With static recompilation, you do the same as in dynamic recompilation, but you follow branches. You end up building a chunk of code that represents all of the code in the program, which can then be executed with no further interference. This would be a great mechanism if it weren't for the following problems:
Code that isn't in the program to begin with (e.g. compressed, encrypted, generated/modified at runtime, etc) won't be recompiled, so it won't run
It's been proven that finding all the code in a given binary is equivalent to the Halting problem
These combine to make static recompilation completely infeasible in 99% of cases. For more information, Michael Steil has done some great research into static recompilation -- the best I've seen.
The other side to processor emulation is the way in which you interact with hardware. This really has two sides:
Processor timing
Interrupt handling
Processor timing:
Certain platforms -- especially older consoles like the NES, SNES, etc -- require your emulator to have strict timing to be completely compatible. With the NES, you have the PPU (pixel processing unit) which requires that the CPU put pixels into its memory at precise moments. If you use interpretation, you can easily count cycles and emulate proper timing; with dynamic/static recompilation, things are a /lot/ more complex.
Interrupt handling:
Interrupts are the primary mechanism that the CPU communicates with hardware. Generally, your hardware components will tell the CPU what interrupts it cares about. This is pretty straightforward -- when your code throws a given interrupt, you look at the interrupt handler table and call the proper callback.
Hardware emulation:
There are two sides to emulating a given hardware device:
Emulating the functionality of the device
Emulating the actual device interfaces
Take the case of a hard-drive. The functionality is emulated by creating the backing storage, read/write/format routines, etc. This part is generally very straightforward.
The actual interface of the device is a bit more complex. This is generally some combination of memory mapped registers (e.g. parts of memory that the device watches for changes to do signaling) and interrupts. For a hard-drive, you may have a memory mapped area where you place read commands, writes, etc, then read this data back.
I'd go into more detail, but there are a million ways you can go with it. If you have any specific questions here, feel free to ask and I'll add the info.
Resources:
I think I've given a pretty good intro here, but there are a ton of additional areas. I'm more than happy to help with any questions; I've been very vague in most of this simply due to the immense complexity.
Obligatory Wikipedia links:
Emulator
Dynamic recompilation
General emulation resources:
Zophar -- This is where I got my start with emulation, first downloading emulators and eventually plundering their immense archives of documentation. This is the absolute best resource you can possibly have.
NGEmu -- Not many direct resources, but their forums are unbeatable.
RomHacking.net -- The documents section contains resources regarding machine architecture for popular consoles
Emulator projects to reference:
IronBabel -- This is an emulation platform for .NET, written in Nemerle and recompiles code to C# on the fly. Disclaimer: This is my project, so pardon the shameless plug.
BSnes -- An awesome SNES emulator with the goal of cycle-perfect accuracy.
MAME -- The arcade emulator. Great reference.
6502asm.com -- This is a JavaScript 6502 emulator with a cool little forum.
dynarec'd 6502asm -- This is a little hack I did over a day or two. I took the existing emulator from 6502asm.com and changed it to dynamically recompile the code to JavaScript for massive speed increases.
Processor recompilation references:
The research into static recompilation done by Michael Steil (referenced above) culminated in this paper and you can find source and such here.
Addendum:
It's been well over a year since this answer was submitted and with all the attention it's been getting, I figured it's time to update some things.
Perhaps the most exciting thing in emulation right now is libcpu, started by the aforementioned Michael Steil. It's a library intended to support a large number of CPU cores, which use LLVM for recompilation (static and dynamic!). It's got huge potential, and I think it'll do great things for emulation.
emu-docs has also been brought to my attention, which houses a great repository of system documentation, which is very useful for emulation purposes. I haven't spent much time there, but it looks like they have a lot of great resources.
I'm glad this post has been helpful, and I'm hoping I can get off my arse and finish up my book on the subject by the end of the year/early next year.

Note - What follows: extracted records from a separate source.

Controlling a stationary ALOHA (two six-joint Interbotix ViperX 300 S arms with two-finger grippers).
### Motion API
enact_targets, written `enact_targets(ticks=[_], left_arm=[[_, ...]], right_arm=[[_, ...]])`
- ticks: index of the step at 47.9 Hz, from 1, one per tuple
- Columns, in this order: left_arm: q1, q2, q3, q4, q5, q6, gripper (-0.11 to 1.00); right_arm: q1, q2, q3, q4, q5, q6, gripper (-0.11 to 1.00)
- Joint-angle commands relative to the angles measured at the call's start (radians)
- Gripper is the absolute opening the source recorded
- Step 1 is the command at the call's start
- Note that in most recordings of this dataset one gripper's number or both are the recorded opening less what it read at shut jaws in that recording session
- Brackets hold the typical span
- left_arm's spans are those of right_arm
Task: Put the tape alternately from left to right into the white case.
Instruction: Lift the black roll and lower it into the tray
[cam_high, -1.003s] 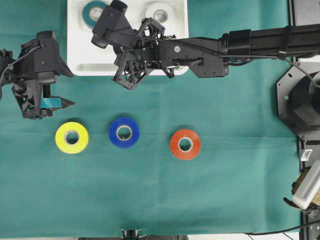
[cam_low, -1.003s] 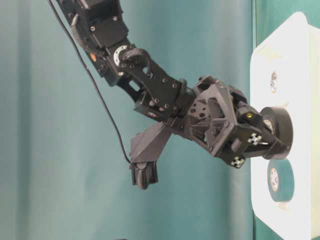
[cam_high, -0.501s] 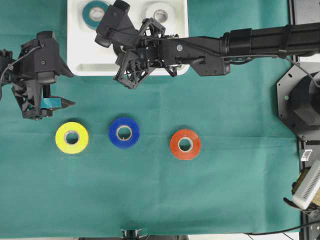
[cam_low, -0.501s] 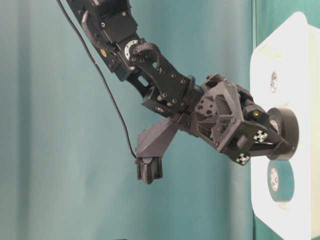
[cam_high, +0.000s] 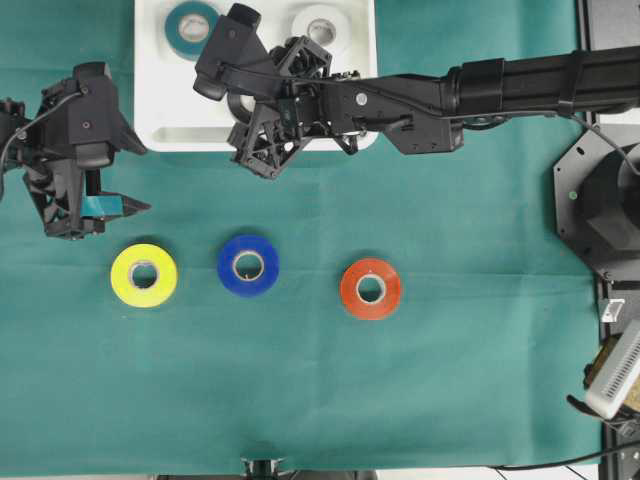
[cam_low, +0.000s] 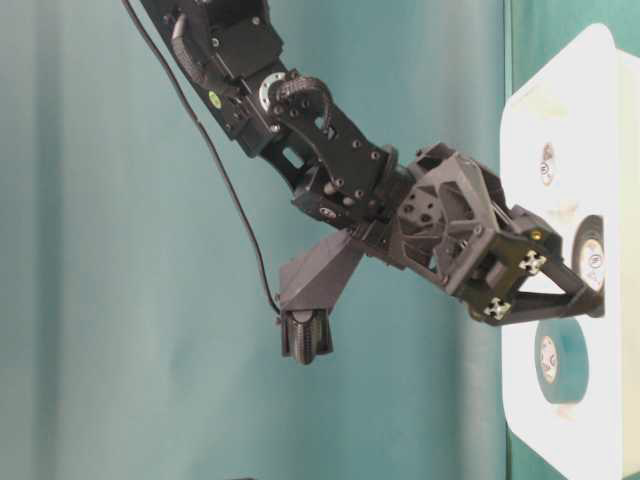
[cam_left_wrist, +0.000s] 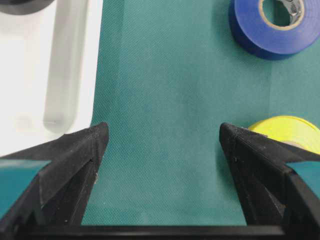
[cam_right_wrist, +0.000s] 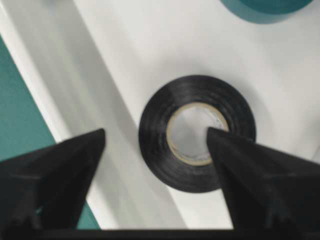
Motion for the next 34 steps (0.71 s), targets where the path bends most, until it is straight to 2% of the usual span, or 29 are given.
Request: enact_targets(ticks=[1,3,5,23,34], left_arm=[[-0.002,-0.006,-0.021,-0.002,-0.006,0.000,1.00],[0.000,-0.006,-0.021,-0.002,-0.006,0.000,1.00],[0.000,-0.006,-0.020,-0.002,-0.006,0.000,1.00],[-0.002,-0.008,-0.021,-0.002,-0.006,0.000,1.00],[0.000,-0.006,-0.021,-0.002,-0.002,0.000,1.00]], right_arm=[[0.005,-0.046,-0.009,-0.005,-0.003,0.000,0.63],[0.005,-0.046,-0.009,-0.005,-0.005,0.000,0.74],[0.005,-0.048,-0.009,-0.005,-0.006,0.000,0.79],[0.005,-0.057,-0.009,-0.005,-0.002,0.000,0.78],[0.012,-0.123,0.003,-0.005,0.005,-0.002,0.78]])
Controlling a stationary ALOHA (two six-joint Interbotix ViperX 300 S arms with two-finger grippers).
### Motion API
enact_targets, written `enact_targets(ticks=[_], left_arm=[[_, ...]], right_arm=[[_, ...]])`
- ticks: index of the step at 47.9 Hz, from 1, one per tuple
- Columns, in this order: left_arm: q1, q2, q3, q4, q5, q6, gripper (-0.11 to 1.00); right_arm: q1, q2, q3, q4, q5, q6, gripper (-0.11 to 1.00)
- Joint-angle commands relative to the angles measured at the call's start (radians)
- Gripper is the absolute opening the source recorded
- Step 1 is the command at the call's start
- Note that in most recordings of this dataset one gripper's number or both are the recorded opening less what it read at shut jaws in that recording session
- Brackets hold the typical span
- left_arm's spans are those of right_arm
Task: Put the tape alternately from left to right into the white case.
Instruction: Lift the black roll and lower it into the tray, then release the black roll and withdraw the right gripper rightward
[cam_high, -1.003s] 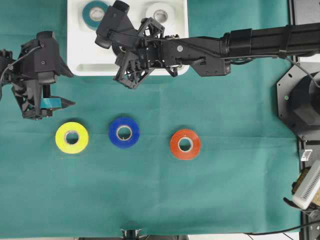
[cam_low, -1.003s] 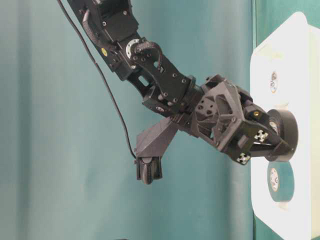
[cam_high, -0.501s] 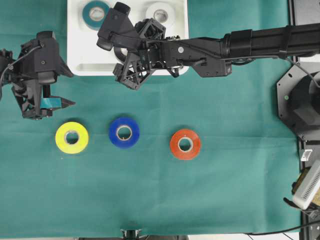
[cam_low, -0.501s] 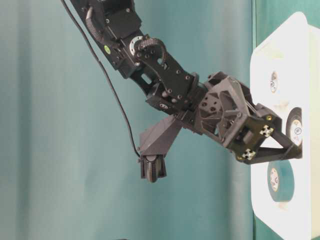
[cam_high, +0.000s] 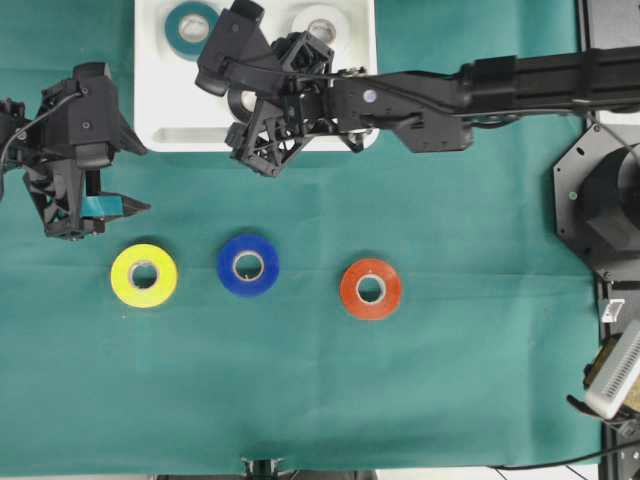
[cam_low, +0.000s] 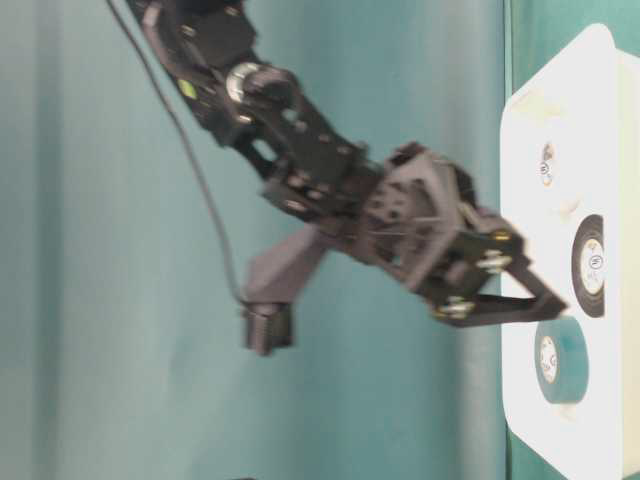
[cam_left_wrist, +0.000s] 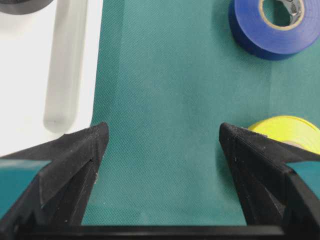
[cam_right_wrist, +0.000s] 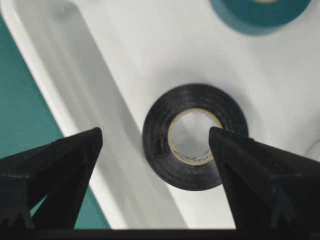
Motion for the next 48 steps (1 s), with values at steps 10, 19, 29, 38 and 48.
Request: enact_targets(ticks=[10,19,29,38,48], left_arm=[[0.000,-0.006,-0.021,-0.002,0.000,0.000,1.00],[0.000,-0.006,-0.023,-0.002,0.002,0.000,1.00],[-0.002,-0.008,-0.021,-0.002,0.002,0.000,1.00],[-0.002,-0.006,-0.021,-0.002,0.002,0.000,1.00],[0.000,-0.006,-0.020,-0.002,0.000,-0.002,1.00]], right_arm=[[0.046,-0.098,0.029,-0.005,0.000,0.002,0.78],[0.112,-0.127,0.055,-0.005,0.000,0.000,0.78],[0.181,-0.166,0.106,-0.005,0.000,0.000,0.78],[0.230,-0.192,0.147,-0.005,-0.002,-0.002,0.78],[0.250,-0.224,0.210,-0.005,-0.005,-0.002,0.78]])
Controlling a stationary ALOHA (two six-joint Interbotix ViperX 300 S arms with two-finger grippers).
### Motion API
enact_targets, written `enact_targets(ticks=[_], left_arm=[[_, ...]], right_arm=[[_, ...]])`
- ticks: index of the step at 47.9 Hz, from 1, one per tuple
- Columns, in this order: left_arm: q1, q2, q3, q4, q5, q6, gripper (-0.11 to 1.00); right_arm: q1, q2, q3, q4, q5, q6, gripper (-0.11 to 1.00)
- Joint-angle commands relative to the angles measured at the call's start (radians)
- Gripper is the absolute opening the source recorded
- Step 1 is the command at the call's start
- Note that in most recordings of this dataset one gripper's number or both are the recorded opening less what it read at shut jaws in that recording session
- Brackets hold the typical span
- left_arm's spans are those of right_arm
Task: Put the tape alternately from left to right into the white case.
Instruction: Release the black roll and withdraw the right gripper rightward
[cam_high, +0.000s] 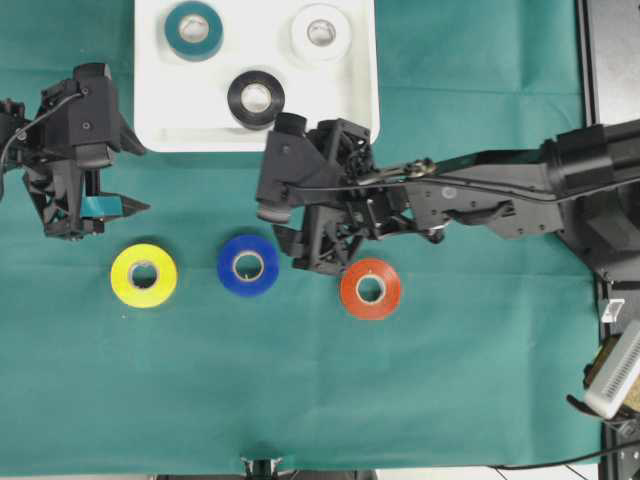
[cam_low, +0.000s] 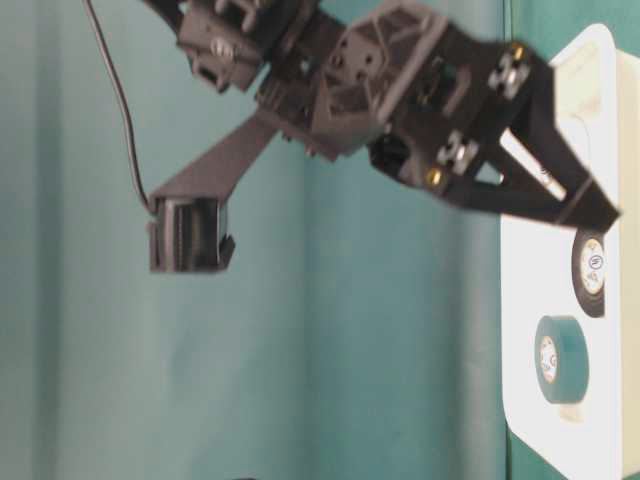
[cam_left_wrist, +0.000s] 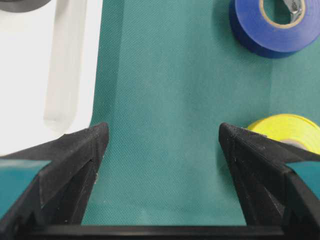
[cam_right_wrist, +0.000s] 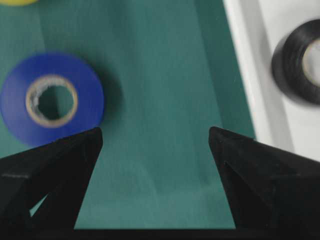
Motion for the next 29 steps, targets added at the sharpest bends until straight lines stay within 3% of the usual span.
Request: enact_targets(ticks=[1,17,29], left_arm=[[-0.003,-0.006,-0.020,-0.002,-0.003,-0.002,1.00],[-0.003,-0.006,-0.017,-0.002,-0.003,-0.012,1.00],[-0.009,-0.006,-0.018,-0.003,-0.003,-0.026,1.00]], right_arm=[[0.002,-0.048,0.020,-0.003,-0.009,0.000,0.78],[0.002,-0.072,0.083,-0.003,-0.071,0.000,0.78],[0.002,-0.072,0.089,-0.044,-0.097,0.000,0.78]])
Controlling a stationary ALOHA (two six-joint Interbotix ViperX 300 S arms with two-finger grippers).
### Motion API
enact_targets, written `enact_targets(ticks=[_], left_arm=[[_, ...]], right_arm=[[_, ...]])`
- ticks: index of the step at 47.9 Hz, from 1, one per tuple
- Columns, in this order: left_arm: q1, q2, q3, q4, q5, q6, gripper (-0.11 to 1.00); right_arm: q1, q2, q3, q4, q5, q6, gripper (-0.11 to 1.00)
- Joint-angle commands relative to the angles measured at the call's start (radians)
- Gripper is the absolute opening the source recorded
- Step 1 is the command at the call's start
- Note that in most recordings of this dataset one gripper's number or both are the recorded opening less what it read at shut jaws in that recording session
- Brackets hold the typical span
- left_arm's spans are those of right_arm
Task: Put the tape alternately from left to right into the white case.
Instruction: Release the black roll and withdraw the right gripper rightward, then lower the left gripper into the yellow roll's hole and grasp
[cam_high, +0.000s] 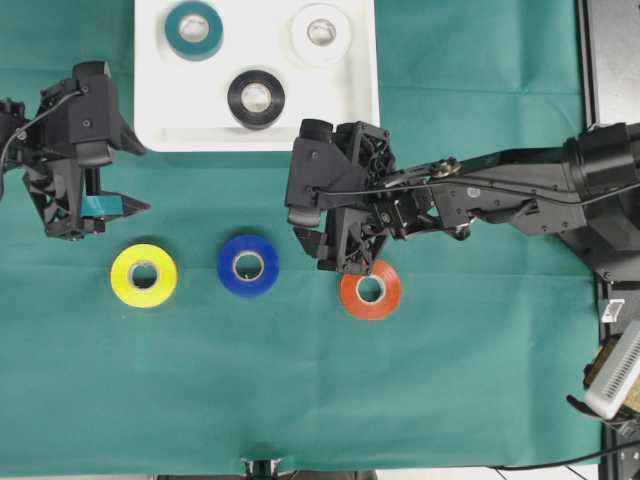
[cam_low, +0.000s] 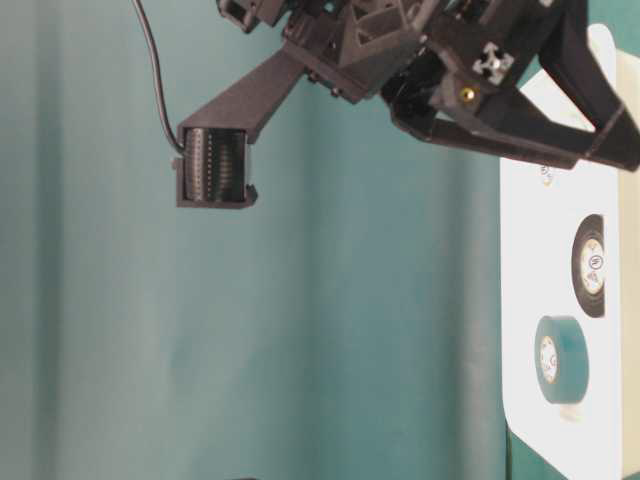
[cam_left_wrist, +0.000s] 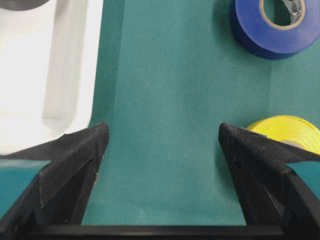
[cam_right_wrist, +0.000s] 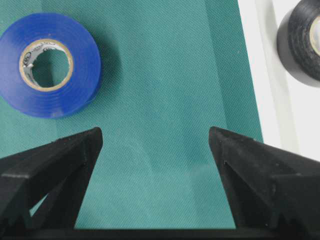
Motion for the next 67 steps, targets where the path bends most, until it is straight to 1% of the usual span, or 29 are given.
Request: enact_targets(ticks=[1,7,17,25,37,55,67], left_arm=[[-0.012,-0.006,-0.018,-0.003,-0.003,-0.009,1.00],[-0.052,-0.006,-0.017,-0.002,0.006,-0.020,1.00],[-0.138,-0.006,-0.015,-0.003,0.011,-0.021,1.00],[-0.183,-0.006,-0.015,-0.002,0.011,-0.025,1.00],[-0.193,0.031,-0.020,-0.002,0.011,-0.021,1.00],[-0.196,0.144,-0.046,-0.002,0.006,-0.025,1.00],[-0.219,0.227,-0.080,-0.003,0.003,-0.025,1.00]], right_arm=[[0.002,-0.031,-0.008,-0.014,-0.015,0.000,0.78],[0.002,-0.031,-0.008,-0.017,-0.025,0.000,0.78],[0.002,-0.031,-0.006,-0.038,-0.026,0.000,0.78],[0.002,-0.031,-0.003,-0.046,-0.026,0.000,0.78],[0.002,-0.031,-0.003,-0.046,-0.026,0.000,0.78],[0.002,-0.031,-0.002,-0.046,-0.026,0.002,0.78],[0.002,-0.031,-0.002,-0.046,-0.026,0.002,0.78]])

A guy named Victor Moya del Barrio wrote his thesis on this topic. A lot of good information on 152 pages. You can download the PDF here.
If you don't want to register with scribd, you can google for the PDF title, "Study of the techniques for emulation programming". There are a couple of different sources for the PDF.

Emulation may seem daunting but is actually quite easier than simulating.
Any processor typically has a well-written specification that describes states, interactions, etc.
If you did not care about performance at all, then you could easily emulate most older processors using very elegant object oriented programs. For example, an X86 processor would need something to maintain the state of registers (easy), something to maintain the state of memory (easy), and something that would take each incoming command and apply it to the current state of the machine. If you really wanted accuracy, you would also emulate memory translations, caching, etc., but that is doable.
In fact, many microchip and CPU manufacturers test programs against an emulator of the chip and then against the chip itself, which helps them find out if there are issues in the specifications of the chip, or in the actual implementation of the chip in hardware. For example, it is possible to write a chip specification that would result in deadlocks, and when a deadline occurs in the hardware it's important to see if it could be reproduced in the specification since that indicates a greater problem than something in the chip implementation.
Of course, emulators for video games usually care about performance so they don't use naive implementations, and they also include code that interfaces with the host system's OS, for example to use drawing and sound.
Considering the very slow performance of old video games (NES/SNES, etc.), emulation is quite easy on modern systems. In fact, it's even more amazing that you could just download a set of every SNES game ever or any Atari 2600 game ever, considering that when these systems were popular having free access to every cartridge would have been a dream come true.

I know that this question is a bit old, but I would like to add something to the discussion. Most of the answers here center around emulators interpreting the machine instructions of the systems they emulate.
However, there is a very well-known exception to this called "UltraHLE" (WIKIpedia article). UltraHLE, one of the most famous emulators ever created, emulated commercial Nintendo 64 games (with decent performance on home computers) at a time when it was widely considered impossible to do so. As a matter of fact, Nintendo was still producing new titles for the Nintendo 64 when UltraHLE was created!
For the first time, I saw articles about emulators in print magazines where before, I had only seen them discussed on the web.
The concept of UltraHLE was to make possible the impossible by emulating C library calls instead of machine level calls.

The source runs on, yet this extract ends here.